Clara le dio las gracias y, dando un rodeo para no ofenderle, le explicó que quería reunirse con todos los hombres de la aldea porque los obreros que necesitaba debían de tener algunas características determinadas. Estaba segura, le dijo, de que él había elegido bien, pero le pedía que le permitiera a ella ver a todos los hombres que estuvieran dispuestos a trabajar en la misión arqueológica.

Después de un largo tira y afloja, Clara decidió nombrar de pasada al Coronel para acabar con la interminable negociación, puesto que el jefe de la aldea insistía en que los hombres sólo los podía elegir él.

Cuando escuchó el nombre del Coronel, el jefe de la aldea accedió a la petición de Clara. Al día siguiente, le dijo, podría reunirse con quien quisiera. Había también mujeres dispuestas a trabajar lavando y limpiando las tiendas de los extranjeros cuando éstos estuvieran excavando.

Caía la tarde cuando Clara le dijo que aceptaba la invitación para alojarse en su casa, junto a su esposa e hijas, hasta que llegara el resto de la expedición. Pero antes, le dijo, quería caminar hasta las ruinas y estar allí un rato, pensando en el trabajo que tenían por delante. El hombre asintió. Sabía que Clara haría lo que le viniera en gana y, además, sobre él no recaería ninguna responsabilidad, ya que su invitada venía escoltada desde Bagdad.

Clara pensó en que sin duda la aldea debía el nombre al color amarillo de la tierra, al polvo amarillo que lo envolvía todo, al color pajizo de las piedras. Le gustaba ese color, que parecía empeñado en uniformizar aquel lugar perdido, tan cercano a la antigua Ur.
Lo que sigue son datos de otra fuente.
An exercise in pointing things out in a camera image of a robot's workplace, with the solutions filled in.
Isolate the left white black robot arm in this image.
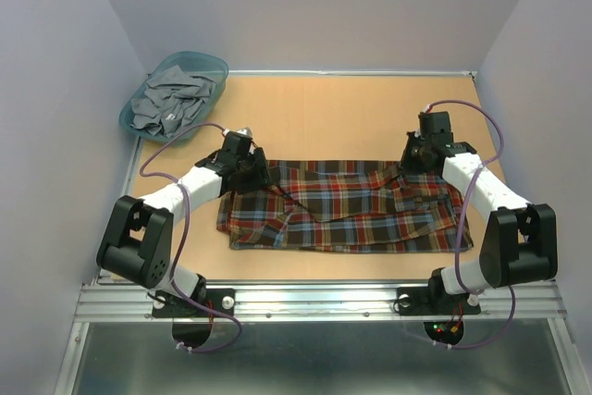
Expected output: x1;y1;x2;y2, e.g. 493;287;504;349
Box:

Pidió a los escoltas que se mantuvieran a distancia. Quería estar sola, sin sentir su presencia alerta a cada paso que daba. Se negaron porque las órdenes de Alfred habían sido tajantes al respecto: no podían perderla de vista y si alguien intentaba hacerle daño debían matarlo, aunque antes, si era posible, le harían confesar quién era y para quién trabajaba. Ningún hombre podía intentar hacer daño a Clara sin pagar con su vida por, ello.

De nada sirvieron sus protestas; lo más que consiguió fue que se mantuvieran a una distancia prudente, pero siempre teniéndola a la vista.
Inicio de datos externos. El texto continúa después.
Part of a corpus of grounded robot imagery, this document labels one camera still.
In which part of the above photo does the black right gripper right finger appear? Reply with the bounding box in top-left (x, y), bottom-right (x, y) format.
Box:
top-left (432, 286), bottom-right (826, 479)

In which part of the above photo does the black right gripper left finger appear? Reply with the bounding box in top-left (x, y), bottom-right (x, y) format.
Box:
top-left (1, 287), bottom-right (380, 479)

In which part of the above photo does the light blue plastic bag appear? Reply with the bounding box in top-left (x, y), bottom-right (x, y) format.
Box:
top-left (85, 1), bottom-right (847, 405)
Anduvo por todo el perímetro despejado acariciando los restos de la piedra con que había sido levantado aquel edificio misterioso. Lo observó desde todos los ángulos, quitando tierra adherida a la piedra y recogiendo pequeños trozos de tablillas que guardaba cuidadosamente en una bolsa de lona. Luego se sentó en el suelo y, apoyándose en la piedra, dejó vagar su imaginación por aquel lugar en busca de Shamas.